Second Spanish city is to be the symbol, even geographically, of central power, the city, rich in artistic and cultural testimonies suited to its role as a great capital, carries out intense financial, administrative, commercial and industrial activities (especially light industries) and forms a large agglomeration urban with the secondary centers of its vast suburbs. Second Spanish city is Barcelona, an important Mediterranean port, the largest in the country, benefited from its position at the mouth of the natural routes in the hinterland and on the obligatory passage of the routes that descend from the Pyrenees towards the coastal cities of the Levant and which the recent development of tourism has greatly increased. importance as a communications node; the city, also grown in an impressive way, but more organic than Madrid, constitutes with the neighboring agglomerations of L’Hospitalet de Llobregat, Badalona, Sabadelletc., a real conurbation, characterized by a strong industrial activity (especially textile, automotive and mechanics in general) thanks also to the entrepreneurial vivacity, typical of the Catalans. Always on the Mediterranean arise Valencia, the third Spanish city by number of residents, seat of important industries and commercial center, the outlet of a very rich huerta, and Málaga (568,479 inhab. In 2013), a largely tourist city, at the top of the renowned Costa del Sol; inland, also in a thriving agricultural area, is Murcia. In the Andalusian basin the largest city is Seville, located on the left bank of the Guadalquivir, of which there is an active port; city ​​of ancient origin and rich in historical and artistic testimonies (already flourishing under Arab rule, it maintained its importance after the Reconquista), is now also the seat of relevant industries.

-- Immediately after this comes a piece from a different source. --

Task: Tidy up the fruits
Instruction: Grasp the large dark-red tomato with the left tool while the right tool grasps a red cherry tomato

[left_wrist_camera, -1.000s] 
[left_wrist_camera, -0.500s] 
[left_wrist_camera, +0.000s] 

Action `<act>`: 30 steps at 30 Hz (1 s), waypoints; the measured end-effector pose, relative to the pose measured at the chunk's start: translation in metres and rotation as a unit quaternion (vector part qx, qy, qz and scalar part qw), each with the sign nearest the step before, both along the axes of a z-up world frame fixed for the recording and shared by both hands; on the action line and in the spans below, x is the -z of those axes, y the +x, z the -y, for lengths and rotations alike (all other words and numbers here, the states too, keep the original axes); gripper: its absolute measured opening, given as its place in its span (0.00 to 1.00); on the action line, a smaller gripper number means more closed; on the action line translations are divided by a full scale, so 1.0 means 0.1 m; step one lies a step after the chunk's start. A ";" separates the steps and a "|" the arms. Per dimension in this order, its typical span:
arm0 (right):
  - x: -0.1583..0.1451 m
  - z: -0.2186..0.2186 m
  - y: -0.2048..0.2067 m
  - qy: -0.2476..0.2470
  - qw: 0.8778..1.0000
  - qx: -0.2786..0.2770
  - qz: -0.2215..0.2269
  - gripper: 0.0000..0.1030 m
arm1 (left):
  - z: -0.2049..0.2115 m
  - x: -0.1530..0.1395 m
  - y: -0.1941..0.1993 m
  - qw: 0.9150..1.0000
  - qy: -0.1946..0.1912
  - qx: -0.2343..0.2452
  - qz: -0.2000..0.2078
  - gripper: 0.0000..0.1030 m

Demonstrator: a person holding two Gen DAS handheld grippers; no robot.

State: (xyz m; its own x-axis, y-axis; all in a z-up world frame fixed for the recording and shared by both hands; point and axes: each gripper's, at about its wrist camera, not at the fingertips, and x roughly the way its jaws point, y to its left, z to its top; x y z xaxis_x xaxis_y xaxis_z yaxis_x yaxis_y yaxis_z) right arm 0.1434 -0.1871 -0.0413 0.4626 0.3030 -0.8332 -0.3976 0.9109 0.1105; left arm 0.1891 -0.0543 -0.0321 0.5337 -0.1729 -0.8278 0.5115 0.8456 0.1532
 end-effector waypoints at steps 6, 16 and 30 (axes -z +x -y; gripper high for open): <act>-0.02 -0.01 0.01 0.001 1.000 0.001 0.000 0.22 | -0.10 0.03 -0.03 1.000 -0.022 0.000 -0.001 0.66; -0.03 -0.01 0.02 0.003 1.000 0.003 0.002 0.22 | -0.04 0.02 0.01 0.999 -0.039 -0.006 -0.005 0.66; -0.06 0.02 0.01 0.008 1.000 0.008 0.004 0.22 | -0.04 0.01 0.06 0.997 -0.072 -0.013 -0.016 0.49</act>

Granada, a splendid Arab city full of distinguished monuments that testify to its past greatness (just think of the Alhambracomplex, one of the highest expressions of Arab architecture), the capital of a kingdom that almost to the threshold of the century. XVI resisted the attacks of the Catholic kings (the last Arab bulwark, Granada fell in 1492), and Cordova (328.704 in 2013), also the capital of a powerful caliphate Arab and one of the greatest cultural centers of the Middle Ages, are the other economic poles of the Andalusian region, commercial and industrial centers, as well as well-known tourist cities. On the Atlantic, in northern Spain, there is another belt of high density and urbanization: here there are various ports, once mainly aimed at trade with north-western Europe, made dynamic by industrial development (heavy industry), which it can draw on local mineral resources (Asturias, Basque Provinces, Cantabria, etc.). A great industrial and commercial center, one of the most dynamic in the country, is Bilbao, a very active port, especially with Great Britain and northern Europe in general; La Coruña and Vigo, in Galicia, they are also important fishing centers; also active for various trades and industries are Gijón and Santander. In the Meseta, where once very vital cities now have a very modest role (just think of Toledo, which in memory of its past greatness has remained the highest religious center in the country, seat of the primate of Spain), the only relevant, dynamic industrial center is Valladolid; a little less Salamanca and Burgos, cities of the ancient Leonese and Castilian nobility and high bourgeoisie. Finally, it is of considerable importance as it is considered a new development pole in the context of recent territorial reorganization plans Zaragoza, the capital of Aragon, a commercial and manufacturing center, home to numerous automobile, chemical, glass and food industries, an important railway and road junction controlling the roads that from Catalonia give access to the Meseta.